Minchin’s song was recorded, included in the recorded programme, and then removed from it later, before broadcast, apparently at the behest of Peter Fincham, controller of ITV. Minchin attributes this to fear of “ranty, shit-stirring right-wing press”, and I suspect he’s right. Yet Fincham must have known what kind of performer Tim Minchin is: he surely watches television occasionally. So why hire him at all, or let others hire him, if you are then going to wig out when he does exactly what you would expect him to do: write a funny song from a rationalist perspective?
The song is, at the time of writing, on Minchin’s blog, along with Ross’ awkward intro and outro, which seem to me to make it perfectly clear that he also expects complaints by the bucketload and is dissociating himself from the potential shit-storm. Once bitten by a wild-haired imaginative comedian, twice shy, I suppose. So do go and have a look and see if you think the delicate watchers of Ross’s talk-show would have been provoked to swoon.
And if you like the song, perhaps you might write or call in to ITV to explain that you’re offended every time they pull this kind of material from shows (on the rare occasions we find out about it). If offence must be taken so seriously, then perhaps we need to start being offended too, at least for the purposes of complaining. Tell them you object to being treated like a child and to having pre-emptive steps taken on your behalf to ensure you aren’t shocked or upset. At the moment, there are no consequences for this sort of creative cowardice. There are only consequences for taking the risk and broadcasting.
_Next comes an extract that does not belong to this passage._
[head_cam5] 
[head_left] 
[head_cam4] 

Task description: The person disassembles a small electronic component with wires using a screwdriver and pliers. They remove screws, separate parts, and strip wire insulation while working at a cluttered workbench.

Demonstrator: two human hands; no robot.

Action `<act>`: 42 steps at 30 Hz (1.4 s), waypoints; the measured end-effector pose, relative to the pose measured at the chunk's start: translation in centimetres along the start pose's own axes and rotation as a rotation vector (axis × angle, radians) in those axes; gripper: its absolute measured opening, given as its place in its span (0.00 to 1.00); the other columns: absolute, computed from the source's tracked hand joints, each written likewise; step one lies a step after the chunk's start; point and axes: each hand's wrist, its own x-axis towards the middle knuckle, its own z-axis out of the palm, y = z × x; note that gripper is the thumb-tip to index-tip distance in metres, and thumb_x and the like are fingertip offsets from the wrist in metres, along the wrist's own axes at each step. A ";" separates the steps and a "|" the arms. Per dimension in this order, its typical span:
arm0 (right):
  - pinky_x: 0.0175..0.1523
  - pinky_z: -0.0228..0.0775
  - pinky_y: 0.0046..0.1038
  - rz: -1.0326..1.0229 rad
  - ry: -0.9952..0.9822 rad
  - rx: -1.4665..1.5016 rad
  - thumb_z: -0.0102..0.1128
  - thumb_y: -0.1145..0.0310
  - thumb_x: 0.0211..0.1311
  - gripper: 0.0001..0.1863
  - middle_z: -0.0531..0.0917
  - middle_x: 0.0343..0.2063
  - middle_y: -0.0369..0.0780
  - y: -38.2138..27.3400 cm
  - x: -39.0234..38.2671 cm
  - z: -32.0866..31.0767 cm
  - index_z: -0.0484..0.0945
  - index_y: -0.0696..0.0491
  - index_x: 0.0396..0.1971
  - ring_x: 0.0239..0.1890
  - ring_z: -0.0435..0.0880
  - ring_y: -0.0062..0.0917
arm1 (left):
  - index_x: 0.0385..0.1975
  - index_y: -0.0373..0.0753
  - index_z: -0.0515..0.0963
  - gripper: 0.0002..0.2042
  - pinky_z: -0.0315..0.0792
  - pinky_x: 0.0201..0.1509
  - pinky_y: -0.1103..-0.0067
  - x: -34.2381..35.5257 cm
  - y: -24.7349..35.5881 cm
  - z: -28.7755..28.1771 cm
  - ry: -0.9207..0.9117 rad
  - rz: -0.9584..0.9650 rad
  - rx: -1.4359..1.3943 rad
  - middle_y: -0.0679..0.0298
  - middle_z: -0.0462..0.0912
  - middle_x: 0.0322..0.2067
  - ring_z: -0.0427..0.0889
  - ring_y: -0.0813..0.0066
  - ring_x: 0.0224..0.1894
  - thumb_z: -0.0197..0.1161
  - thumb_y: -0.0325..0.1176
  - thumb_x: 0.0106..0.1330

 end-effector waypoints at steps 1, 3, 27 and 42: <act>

People of religious faith can cope with mild teasing, just like anyone else: they aren’t some exotic, frail species, and some of them even like jokes. ITV should remember – as all broadcasters might – that offending a small number of people, who are bafflingly watching a show where their offence is almost guaranteed by at least some of its content, is a small price to pay for entertaining the majority with thoughtful, clever, musical, non-bullying humour.
Natalie Haynes is a writer and comedian.